Please tell us about your book.
My book is a memoir of the trauma I experienced at the hands of my birth parents, my abrupt transition into foster care, the constant abandonment I experienced in foster care, the 7 foster homes I went through in 4 years, and aging out of foster care scared and alone. I did not write this book because I feel I am important; I wrote this book because I want current and future youth in care to know they are important. I want this book to be used as a learning tool for those who are directly affecting the lives of children and youth in foster care.

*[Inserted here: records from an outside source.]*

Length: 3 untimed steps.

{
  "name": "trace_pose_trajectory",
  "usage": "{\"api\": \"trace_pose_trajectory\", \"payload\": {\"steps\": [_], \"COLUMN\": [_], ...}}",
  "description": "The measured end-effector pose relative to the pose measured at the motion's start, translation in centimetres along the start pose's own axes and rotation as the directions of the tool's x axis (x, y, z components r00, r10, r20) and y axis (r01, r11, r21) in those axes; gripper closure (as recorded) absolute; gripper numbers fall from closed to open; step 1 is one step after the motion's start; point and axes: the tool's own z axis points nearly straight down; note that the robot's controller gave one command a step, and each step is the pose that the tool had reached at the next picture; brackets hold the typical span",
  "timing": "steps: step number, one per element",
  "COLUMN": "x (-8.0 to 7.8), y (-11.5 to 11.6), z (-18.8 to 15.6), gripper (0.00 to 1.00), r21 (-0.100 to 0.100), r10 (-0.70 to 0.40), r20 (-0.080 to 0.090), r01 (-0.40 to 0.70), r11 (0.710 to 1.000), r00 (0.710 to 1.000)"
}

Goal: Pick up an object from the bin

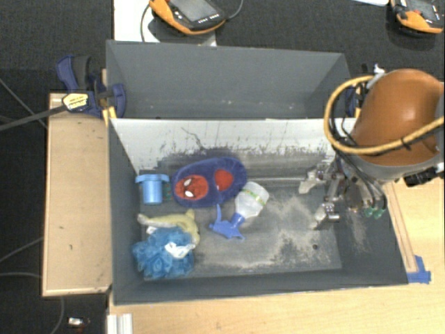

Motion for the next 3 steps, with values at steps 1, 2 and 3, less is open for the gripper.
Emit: {"api": "trace_pose_trajectory", "payload": {"steps": [1,2,3], "x": [0.4,1.0,0.0], "y": [-1.5,-1.2,0.2], "z": [5.6,8.4,8.6], "gripper": [0.00,0.00,0.00], "r21": [0.000,-0.001,0.000], "r10": [0.050,0.185,0.065], "r20": [0.005,-0.002,0.004], "r01": [-0.050,-0.185,-0.065], "r11": [0.999,0.983,0.998], "r00": [0.999,0.983,0.998]}}
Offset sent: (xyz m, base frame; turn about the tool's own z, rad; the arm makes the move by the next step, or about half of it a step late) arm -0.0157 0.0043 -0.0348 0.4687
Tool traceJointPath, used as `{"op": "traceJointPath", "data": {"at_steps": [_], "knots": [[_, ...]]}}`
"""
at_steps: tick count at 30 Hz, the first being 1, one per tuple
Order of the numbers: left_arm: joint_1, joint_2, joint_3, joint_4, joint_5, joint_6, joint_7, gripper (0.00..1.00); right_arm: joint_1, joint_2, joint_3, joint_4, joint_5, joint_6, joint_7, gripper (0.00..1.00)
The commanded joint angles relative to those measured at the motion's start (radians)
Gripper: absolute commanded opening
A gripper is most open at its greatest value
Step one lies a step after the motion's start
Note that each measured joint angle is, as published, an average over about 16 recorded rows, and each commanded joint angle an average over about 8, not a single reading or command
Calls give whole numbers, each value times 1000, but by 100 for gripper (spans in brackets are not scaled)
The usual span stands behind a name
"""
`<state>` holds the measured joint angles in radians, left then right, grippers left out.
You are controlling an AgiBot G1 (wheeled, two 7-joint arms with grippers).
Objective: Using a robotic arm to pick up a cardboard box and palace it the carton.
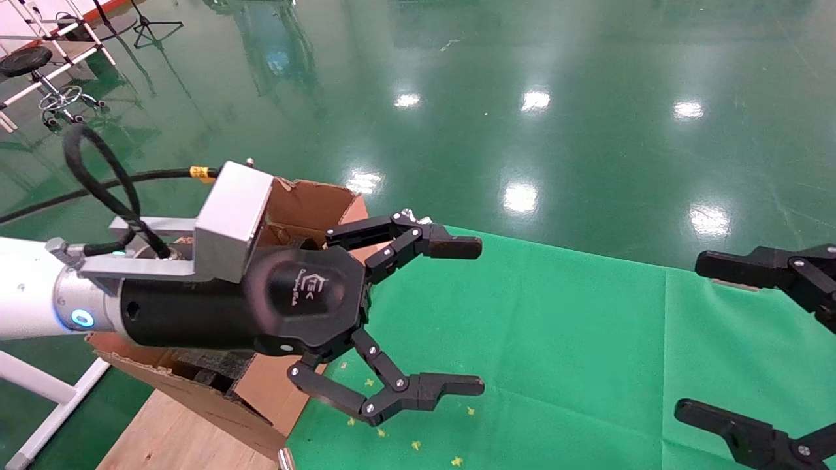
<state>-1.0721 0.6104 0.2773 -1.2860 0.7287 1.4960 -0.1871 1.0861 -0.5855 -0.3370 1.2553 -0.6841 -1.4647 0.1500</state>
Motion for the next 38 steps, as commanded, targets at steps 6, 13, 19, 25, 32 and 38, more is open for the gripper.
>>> {"op": "traceJointPath", "data": {"at_steps": [6, 13, 19, 25, 32, 38], "knots": [[-2, 0, 2, 2, 1, -1, 0, 100, 0, 0, 0, 0, 0, 0, 0, 100], [-2, 1, 2, 2, 2, -1, -1, 100, 0, 0, 0, 0, 0, 0, 0, 100], [-3, 1, 3, 3, 2, -1, -1, 100, 0, 0, 0, 0, 0, 0, 0, 100], [-3, 1, 3, 3, 2, -1, -1, 100, 0, 0, 0, 0, 0, 0, 0, 100], [-3, 1, 4, 3, 3, -1, -1, 100, 0, 0, 0, 0, 0, 0, 0, 100], [-3, 1, 4, 3, 3, -1, -1, 100, 0, 0, 0, 0, 0, 0, 0, 100]]}}
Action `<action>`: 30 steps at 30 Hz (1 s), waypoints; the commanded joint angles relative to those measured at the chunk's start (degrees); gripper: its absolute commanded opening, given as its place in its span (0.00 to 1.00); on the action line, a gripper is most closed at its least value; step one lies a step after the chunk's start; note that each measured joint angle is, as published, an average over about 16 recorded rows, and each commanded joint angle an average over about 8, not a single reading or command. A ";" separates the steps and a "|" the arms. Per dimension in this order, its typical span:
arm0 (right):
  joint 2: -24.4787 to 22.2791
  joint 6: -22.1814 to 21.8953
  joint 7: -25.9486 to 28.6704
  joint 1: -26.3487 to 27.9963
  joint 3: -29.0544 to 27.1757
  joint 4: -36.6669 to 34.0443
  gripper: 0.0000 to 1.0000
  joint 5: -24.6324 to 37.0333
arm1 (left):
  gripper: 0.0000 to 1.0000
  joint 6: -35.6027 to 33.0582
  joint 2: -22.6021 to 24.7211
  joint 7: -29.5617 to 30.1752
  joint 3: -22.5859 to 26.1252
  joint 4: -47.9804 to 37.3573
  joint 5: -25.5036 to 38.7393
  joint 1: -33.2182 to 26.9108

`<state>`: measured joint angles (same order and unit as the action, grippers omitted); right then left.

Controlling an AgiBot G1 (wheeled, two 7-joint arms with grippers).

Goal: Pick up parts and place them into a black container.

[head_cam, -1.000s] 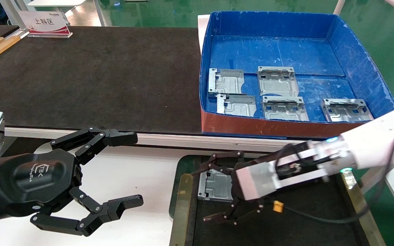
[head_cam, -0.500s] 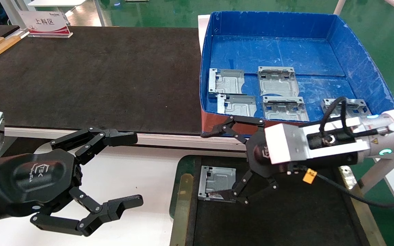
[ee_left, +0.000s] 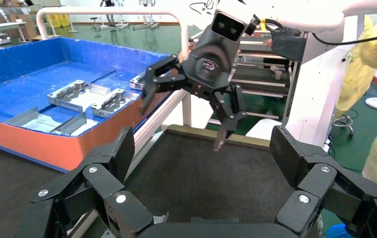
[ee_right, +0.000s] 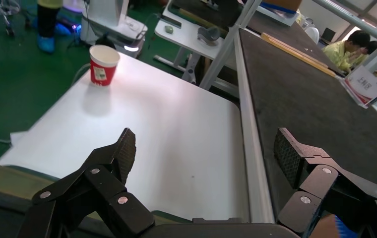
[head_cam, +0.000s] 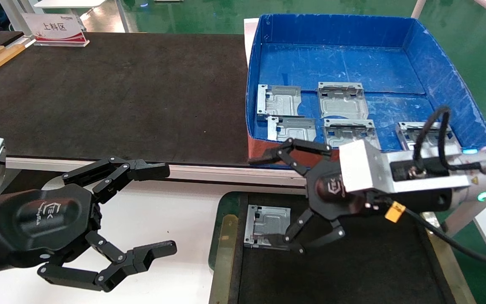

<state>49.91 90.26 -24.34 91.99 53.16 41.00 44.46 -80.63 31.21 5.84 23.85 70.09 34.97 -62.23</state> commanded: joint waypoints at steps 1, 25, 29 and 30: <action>-0.60 -0.18 1.41 -1.22 -1.49 1.31 1.00 -0.10 | 1.00 0.00 0.00 0.00 0.00 0.00 0.00 0.00; -7.75 -2.37 18.25 -15.82 -19.32 16.94 1.00 -1.35 | 1.00 0.00 0.00 0.00 0.00 0.00 0.00 0.00; -8.93 -2.74 21.04 -18.24 -22.27 19.53 1.00 -1.56 | 1.00 0.00 0.00 0.00 0.00 0.00 0.00 0.00; -9.23 -2.83 21.75 -18.86 -23.02 20.19 1.00 -1.61 | 1.00 0.00 0.00 0.00 0.00 0.00 0.00 0.00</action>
<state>40.68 87.43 -2.58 73.12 30.13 61.21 42.85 -80.63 31.21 5.84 23.85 70.09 34.97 -62.23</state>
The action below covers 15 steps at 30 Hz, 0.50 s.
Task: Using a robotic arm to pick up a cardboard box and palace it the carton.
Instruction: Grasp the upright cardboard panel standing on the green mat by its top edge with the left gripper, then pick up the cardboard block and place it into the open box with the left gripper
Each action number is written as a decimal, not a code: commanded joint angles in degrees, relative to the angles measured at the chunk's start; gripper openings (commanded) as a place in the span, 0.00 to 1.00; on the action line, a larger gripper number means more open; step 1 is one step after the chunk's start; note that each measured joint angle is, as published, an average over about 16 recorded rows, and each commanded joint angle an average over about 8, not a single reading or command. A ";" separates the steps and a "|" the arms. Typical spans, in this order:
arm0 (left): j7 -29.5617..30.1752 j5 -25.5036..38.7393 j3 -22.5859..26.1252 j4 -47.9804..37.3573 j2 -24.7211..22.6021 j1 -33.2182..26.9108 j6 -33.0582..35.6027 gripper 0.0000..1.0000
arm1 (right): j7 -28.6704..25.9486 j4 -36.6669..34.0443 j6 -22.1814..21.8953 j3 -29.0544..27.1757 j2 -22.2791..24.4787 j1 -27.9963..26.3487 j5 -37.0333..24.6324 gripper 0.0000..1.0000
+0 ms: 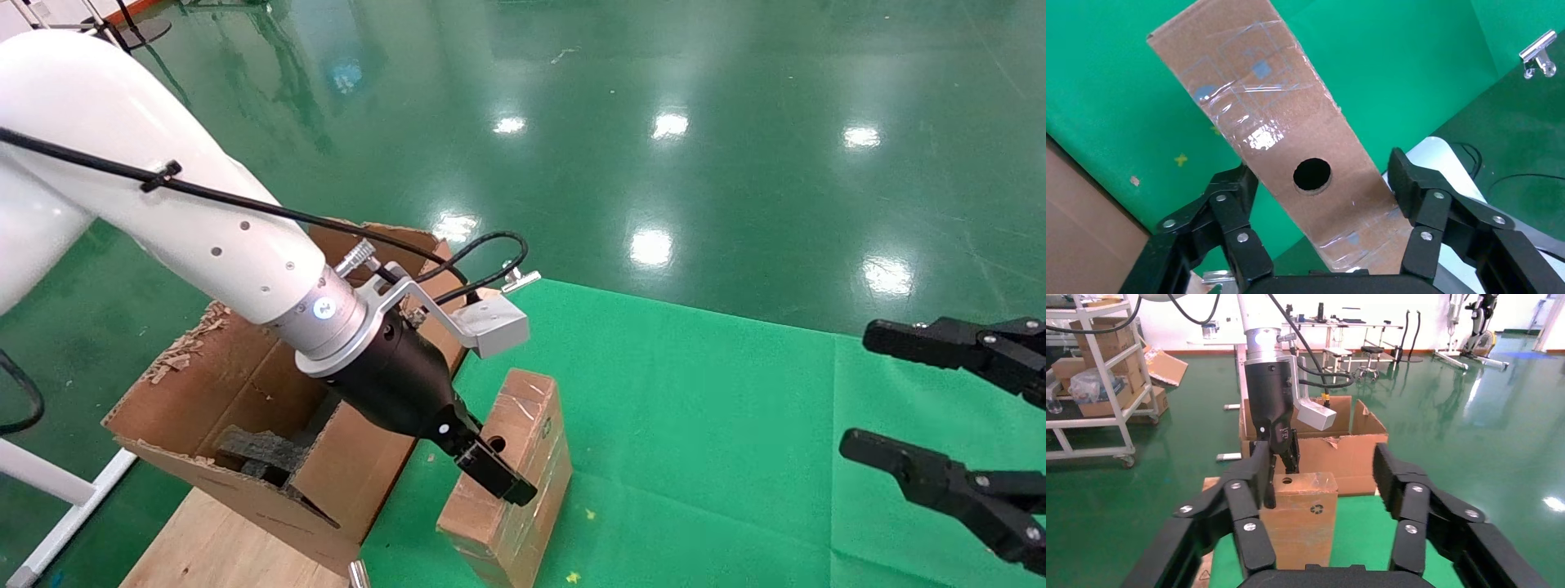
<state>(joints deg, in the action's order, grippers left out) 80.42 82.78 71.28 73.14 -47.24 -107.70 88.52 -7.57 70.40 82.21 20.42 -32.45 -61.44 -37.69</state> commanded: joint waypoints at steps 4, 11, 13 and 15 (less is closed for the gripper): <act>-0.03 -0.04 -0.07 -0.04 0.03 0.00 0.03 0.00 | 0.00 0.00 0.00 0.00 0.00 0.00 0.00 1.00; -0.10 -0.08 -0.13 -0.07 0.06 -0.01 0.00 0.00 | 0.00 0.00 0.00 0.00 0.00 0.00 0.00 1.00; -0.31 -0.35 -0.29 -0.08 0.13 -0.11 -0.08 0.00 | 0.00 0.00 0.00 0.00 0.00 0.00 0.00 1.00; -0.86 -0.88 -0.68 -0.19 0.36 -0.44 -0.22 0.00 | 0.00 0.00 0.00 0.00 0.00 0.00 0.00 1.00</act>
<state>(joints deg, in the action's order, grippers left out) 78.64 81.36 70.01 72.54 -46.51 -108.78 88.21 -7.57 70.40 82.21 20.42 -32.45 -61.44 -37.69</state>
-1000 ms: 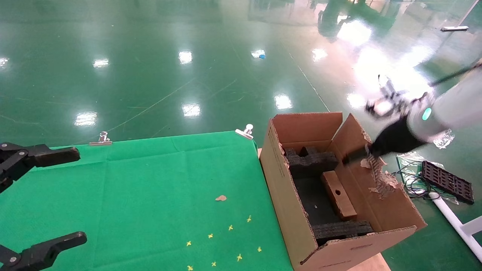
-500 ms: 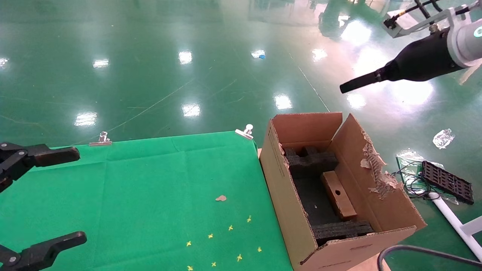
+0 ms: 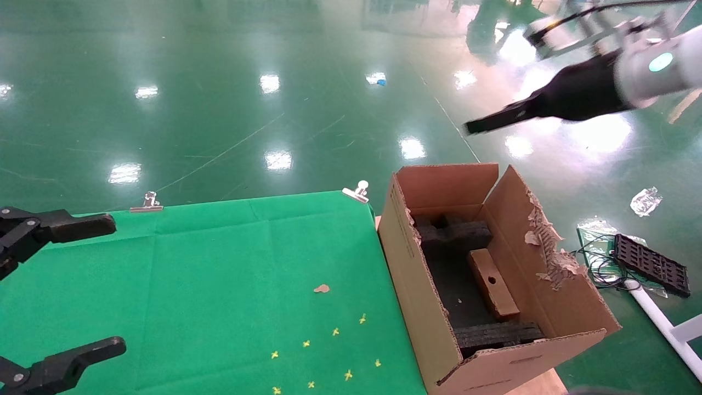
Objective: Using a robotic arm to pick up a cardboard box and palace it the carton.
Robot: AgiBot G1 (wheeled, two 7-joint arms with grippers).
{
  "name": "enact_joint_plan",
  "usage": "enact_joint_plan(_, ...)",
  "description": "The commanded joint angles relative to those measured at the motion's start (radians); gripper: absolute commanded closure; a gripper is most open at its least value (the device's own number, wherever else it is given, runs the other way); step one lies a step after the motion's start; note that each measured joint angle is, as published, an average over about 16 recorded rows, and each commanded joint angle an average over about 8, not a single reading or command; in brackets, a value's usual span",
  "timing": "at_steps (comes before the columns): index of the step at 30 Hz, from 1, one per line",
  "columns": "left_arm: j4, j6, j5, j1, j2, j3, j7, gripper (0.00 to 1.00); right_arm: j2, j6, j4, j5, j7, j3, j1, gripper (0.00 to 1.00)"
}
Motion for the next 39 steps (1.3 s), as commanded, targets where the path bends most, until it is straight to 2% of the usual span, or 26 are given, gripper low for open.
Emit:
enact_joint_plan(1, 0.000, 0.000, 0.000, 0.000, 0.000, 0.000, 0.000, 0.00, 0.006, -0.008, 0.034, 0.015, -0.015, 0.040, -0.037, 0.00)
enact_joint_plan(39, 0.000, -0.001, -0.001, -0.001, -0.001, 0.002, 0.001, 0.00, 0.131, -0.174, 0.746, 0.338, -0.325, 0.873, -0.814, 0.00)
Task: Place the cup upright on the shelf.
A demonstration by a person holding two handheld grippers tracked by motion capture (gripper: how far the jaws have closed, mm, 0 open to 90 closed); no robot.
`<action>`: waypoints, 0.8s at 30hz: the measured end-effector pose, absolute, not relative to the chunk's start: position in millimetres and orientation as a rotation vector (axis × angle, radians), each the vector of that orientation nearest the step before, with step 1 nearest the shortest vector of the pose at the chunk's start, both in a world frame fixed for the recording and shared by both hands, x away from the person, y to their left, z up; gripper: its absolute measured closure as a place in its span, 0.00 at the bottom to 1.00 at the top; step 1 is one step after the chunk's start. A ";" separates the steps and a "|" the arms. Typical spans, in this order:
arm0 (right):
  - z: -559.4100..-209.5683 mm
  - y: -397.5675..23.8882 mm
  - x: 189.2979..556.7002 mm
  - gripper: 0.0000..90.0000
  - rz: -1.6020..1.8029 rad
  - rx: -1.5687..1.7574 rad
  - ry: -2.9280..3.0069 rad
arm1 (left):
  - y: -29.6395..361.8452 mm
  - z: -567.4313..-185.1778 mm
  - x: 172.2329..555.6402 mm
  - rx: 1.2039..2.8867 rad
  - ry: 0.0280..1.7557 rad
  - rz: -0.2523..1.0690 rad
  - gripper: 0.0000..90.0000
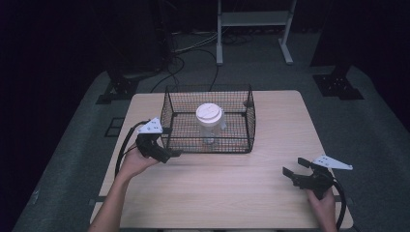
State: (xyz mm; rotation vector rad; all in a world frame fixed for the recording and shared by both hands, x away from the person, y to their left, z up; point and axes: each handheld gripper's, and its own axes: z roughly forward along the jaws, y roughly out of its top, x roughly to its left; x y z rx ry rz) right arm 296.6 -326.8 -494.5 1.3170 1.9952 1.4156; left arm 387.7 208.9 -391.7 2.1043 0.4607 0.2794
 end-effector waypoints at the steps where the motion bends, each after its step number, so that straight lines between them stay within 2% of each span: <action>1: -494.4 -326.8 296.6 0.15 1.415 1.316 1.996 | 209.0 -392.1 386.8 2.100 0.463 0.279 0.02; 24: -494.5 -326.7 296.6 0.15 1.414 1.319 1.995 | 219.6 -408.9 363.1 2.083 0.478 0.284 0.02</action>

What are the strategies that helped you become successful in your journey?
There have been many points in my life where I wanted to die or I thought I should have died, but something in the universe kept me here. I have learned that I am not powerless and I can create the life I deserve. I also have learned to listen to the universe and follow the signs it gives me to keep me on the right path. I used to think we are limited to the life that we are given and at the mercy of what was to happen to us. I know now how to harness my power, and I hope to teach others how to do the same.
Any message for our readers.
Where ever you are in life there will be something you can learn from this book. I learned a lot just from writing it. I learned how to see my story from different perspectives and take accountability for my part in my story. I have also learned to forgive myself for believing there was something wrong with me and forgive others for their actions or inactions that led me to where I am now. I particularly recommend this book as a guide for foster parents, social workers, and anyone who works with children and youth.
Thank you so much, Sara, for giving us your precious time! We wish you all the best for your journey ahead!